→ **Exercise instructions**
Copy down the listing below exactly, please, including every line.
***** Exercise data
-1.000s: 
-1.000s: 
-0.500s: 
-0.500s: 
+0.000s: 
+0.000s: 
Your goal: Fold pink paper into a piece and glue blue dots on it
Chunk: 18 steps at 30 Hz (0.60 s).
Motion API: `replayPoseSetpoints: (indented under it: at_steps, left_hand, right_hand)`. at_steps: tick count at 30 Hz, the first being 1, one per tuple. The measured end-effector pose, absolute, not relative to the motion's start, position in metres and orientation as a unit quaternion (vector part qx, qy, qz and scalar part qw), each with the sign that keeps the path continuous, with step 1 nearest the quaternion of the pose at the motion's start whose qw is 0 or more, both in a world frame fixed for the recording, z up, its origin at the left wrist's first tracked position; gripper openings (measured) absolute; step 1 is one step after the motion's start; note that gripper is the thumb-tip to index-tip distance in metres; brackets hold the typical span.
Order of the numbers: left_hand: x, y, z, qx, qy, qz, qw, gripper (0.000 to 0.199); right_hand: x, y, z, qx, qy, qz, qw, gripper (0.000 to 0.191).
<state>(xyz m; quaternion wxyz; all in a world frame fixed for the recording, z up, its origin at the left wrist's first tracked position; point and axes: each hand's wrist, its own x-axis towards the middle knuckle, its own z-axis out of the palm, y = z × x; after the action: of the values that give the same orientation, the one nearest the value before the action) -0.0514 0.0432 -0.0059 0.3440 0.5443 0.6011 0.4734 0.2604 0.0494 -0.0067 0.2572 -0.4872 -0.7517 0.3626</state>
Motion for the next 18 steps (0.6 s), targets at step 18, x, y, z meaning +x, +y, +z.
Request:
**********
→ **Solution for this task**
-1.000s: 
-1.000s: 
-0.500s: 
-0.500s: 
+0.000s: 
+0.000s: 
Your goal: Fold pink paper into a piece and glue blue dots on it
Chunk: 18 steps at 30 Hz (0.60 s).
Motion API: `replayPoseSetpoints: (indented under it: at_steps, left_hand, right_hand)`. at_steps: tick count at 30 Hz, the first being 1, one per tuple. The measured end-effector pose, absolute, not relative to the motion's start, position in metres and orientation as a unit quaternion (vector part qx, qy, qz and scalar part qw), each with the sign that keeps the path continuous, with step 1 nearest the quaternion of the pose at the motion's start whose qw is 0 or more, both in a world frame fixed for the recording, z up, its origin at the left wrist's first tracked position; gripper openings (measured) absolute; step 1 is one step after the motion's start; note that gripper is the thumb-tip to index-tip distance in metres; brackets hold the typical span.
Order of the numbers: left_hand: x, y, z, qx, qy, qz, qw, gripper (0.000 to 0.199); right_hand: x, y, z, qx, qy, qz, qw, gripper (0.000 to 0.191).
<state>(xyz m; quaternion wxyz; all in a world frame fixed for the recording, z up, its origin at the left wrist's first tracked position; point and axes: each hand's wrist, its own x-axis towards the middle knuckle, its own z-axis out of the palm, y = z × x; after the action: of the values that give the same orientation, the one nearest the value before the action) -0.0514 0.0432 -0.0059 0.3440 0.5443 0.6011 0.4734 0.2604 0.0494 -0.0067 0.2572 -0.4872 -0.7517 0.3626</state>
Motion for the next 18 steps (0.6 s), targets at step 18, x, y, z meaning +x, +y, +z.
Request:

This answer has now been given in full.